Task instructions » Transcribe the listing exactly as written. Leave the images out.

Given information »
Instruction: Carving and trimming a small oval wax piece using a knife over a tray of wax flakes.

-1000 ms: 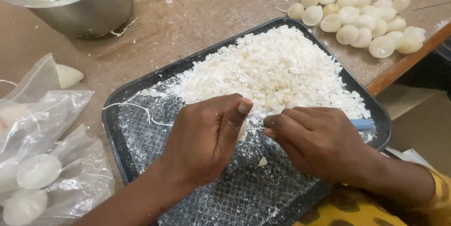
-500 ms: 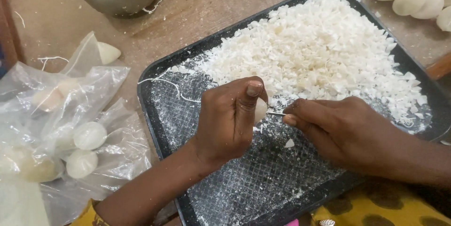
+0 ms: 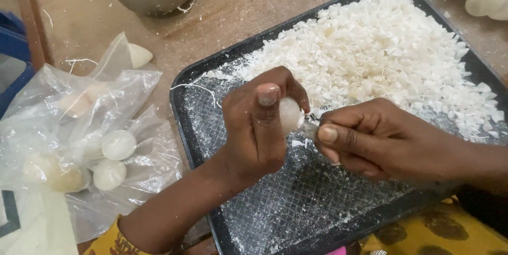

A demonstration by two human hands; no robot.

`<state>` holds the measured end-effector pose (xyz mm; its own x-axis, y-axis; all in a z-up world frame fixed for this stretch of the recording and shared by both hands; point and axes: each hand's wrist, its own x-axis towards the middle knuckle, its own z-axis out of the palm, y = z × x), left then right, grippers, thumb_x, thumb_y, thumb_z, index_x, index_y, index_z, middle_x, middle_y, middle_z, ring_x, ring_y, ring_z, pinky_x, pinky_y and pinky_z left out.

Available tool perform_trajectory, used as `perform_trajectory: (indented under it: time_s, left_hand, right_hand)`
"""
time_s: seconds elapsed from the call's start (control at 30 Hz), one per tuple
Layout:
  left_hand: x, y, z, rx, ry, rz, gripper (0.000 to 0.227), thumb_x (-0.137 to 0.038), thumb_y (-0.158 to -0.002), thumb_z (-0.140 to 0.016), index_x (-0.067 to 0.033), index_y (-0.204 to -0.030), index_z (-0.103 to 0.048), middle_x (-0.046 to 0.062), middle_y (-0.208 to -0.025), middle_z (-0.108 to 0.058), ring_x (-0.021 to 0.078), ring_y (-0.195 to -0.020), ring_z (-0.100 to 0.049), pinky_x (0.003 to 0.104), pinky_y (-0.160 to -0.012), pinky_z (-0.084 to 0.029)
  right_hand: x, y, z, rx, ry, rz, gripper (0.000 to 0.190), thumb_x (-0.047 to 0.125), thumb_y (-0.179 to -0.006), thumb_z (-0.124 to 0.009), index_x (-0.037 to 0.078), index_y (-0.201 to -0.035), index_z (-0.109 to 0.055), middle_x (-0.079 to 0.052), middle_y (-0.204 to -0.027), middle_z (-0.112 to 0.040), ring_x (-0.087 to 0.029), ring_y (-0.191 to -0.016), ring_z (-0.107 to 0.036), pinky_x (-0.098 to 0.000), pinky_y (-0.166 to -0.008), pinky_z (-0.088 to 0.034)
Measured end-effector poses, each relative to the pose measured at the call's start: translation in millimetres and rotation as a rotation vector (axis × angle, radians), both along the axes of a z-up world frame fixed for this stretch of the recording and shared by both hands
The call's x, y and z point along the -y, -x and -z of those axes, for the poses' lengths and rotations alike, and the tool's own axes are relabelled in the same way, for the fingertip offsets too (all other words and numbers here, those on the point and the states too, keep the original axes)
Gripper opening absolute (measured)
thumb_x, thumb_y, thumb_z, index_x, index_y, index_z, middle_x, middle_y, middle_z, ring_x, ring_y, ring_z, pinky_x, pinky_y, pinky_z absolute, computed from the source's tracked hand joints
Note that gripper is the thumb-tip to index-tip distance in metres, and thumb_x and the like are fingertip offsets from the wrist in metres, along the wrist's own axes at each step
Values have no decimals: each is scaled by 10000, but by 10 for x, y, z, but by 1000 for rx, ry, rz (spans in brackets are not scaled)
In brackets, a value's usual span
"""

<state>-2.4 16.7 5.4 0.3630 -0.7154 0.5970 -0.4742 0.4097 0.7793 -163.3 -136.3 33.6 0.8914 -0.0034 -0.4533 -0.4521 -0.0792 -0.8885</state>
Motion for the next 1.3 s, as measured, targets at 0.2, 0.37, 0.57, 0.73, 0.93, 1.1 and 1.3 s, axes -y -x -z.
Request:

Output »
Instruction: Carving and trimming a small oval wax piece using a knife over a tray of wax flakes.

-1000 ms: 
-500 ms: 
+0 ms: 

A demonstration by two human hands; no robot.

`<state>` holds the measured end-effector pose (xyz mm; its own x-axis, y-axis; all in a z-up world frame fixed for this stretch of the recording and shared by both hands; point and axes: each hand's wrist, its own x-axis towards the middle knuckle, its own z-axis out of the palm, y = z × x), left then right, grippers, thumb_x, thumb_y, thumb_z, index_x, index_y, index_z, middle_x, middle_y, middle_z, ring_x, ring_y, ring_z, pinky_x, pinky_y and pinky_z left out.

Available tool perform_trajectory, used as `perform_trajectory: (indented under it: time_s, left_hand, right_hand)`
"""
time_s: seconds elapsed from the call's start (control at 30 Hz), one per tuple
Layout:
  left_hand: x, y, z, rx, ry, rz, gripper (0.000 to 0.227), thumb_x (-0.137 to 0.038), thumb_y (-0.158 to -0.002), thumb_z (-0.140 to 0.016), index_x (-0.067 to 0.033), index_y (-0.204 to -0.030), index_z (-0.103 to 0.048), middle_x (-0.046 to 0.062), middle_y (-0.208 to -0.025), middle_z (-0.108 to 0.058), ring_x (-0.021 to 0.078), ring_y (-0.195 to -0.020), ring_z (-0.100 to 0.049), pinky_x (0.003 to 0.104), pinky_y (-0.160 to -0.012), pinky_z (-0.084 to 0.029)
  right_hand: x, y, z, rx, ry, rz, gripper (0.000 to 0.190), thumb_x (-0.047 to 0.125), thumb_y (-0.179 to -0.006), thumb_z (-0.124 to 0.009), index_x (-0.037 to 0.078), index_y (-0.201 to -0.035), index_z (-0.109 to 0.055), middle_x (-0.079 to 0.052), middle_y (-0.204 to -0.027), middle_z (-0.112 to 0.040), ring_x (-0.087 to 0.029), ring_y (-0.191 to -0.016), ring_z (-0.107 to 0.036), pinky_x (-0.098 to 0.000), pinky_y (-0.166 to -0.008), pinky_z (-0.088 to 0.034)
Measured end-effector poses, each relative to the pose measured at the call's start: translation in millimetres and rotation as a rotation vector (axis × angle, radians), both along the axes of a z-up world frame fixed for this stretch of the recording and shared by both hands
The call's x, y and z point along the -y, -x and -z of those axes, for the poses' lengths and rotations alike, and the tool's own axes are relabelled in the same way, for the fingertip offsets too (all other words and numbers here, those on the point and the states too, keep the original axes)
Gripper opening absolute (measured)
thumb_x, thumb_y, thumb_z, index_x, index_y, index_z, middle_x, middle_y, middle_z, ring_x, ring_y, ring_z, pinky_x, pinky_y, pinky_z absolute, computed from the source's tracked hand joints
Note that gripper is the thumb-tip to index-tip distance in metres, and thumb_x and the like are fingertip offsets from the wrist in metres, along the wrist's own axes at each step
Values have no decimals: each is scaled by 10000, but by 10 for x, y, z, but by 1000 for rx, ry, rz (spans in brackets are not scaled)
In brackets, a value's usual span
"""

<state>-2.4 16.7 5.4 0.3630 -0.7154 0.5970 -0.4742 0.4097 0.7793 -163.3 -136.3 33.6 0.8914 -0.0034 -0.4533 -0.4521 -0.0792 -0.8885</state>
Motion for the next 1.3 s, as measured, targets at 0.2, 0.37, 0.57, 0.73, 0.93, 1.1 and 1.3 s, axes -y -x -z.
Request:

The output contains nothing further.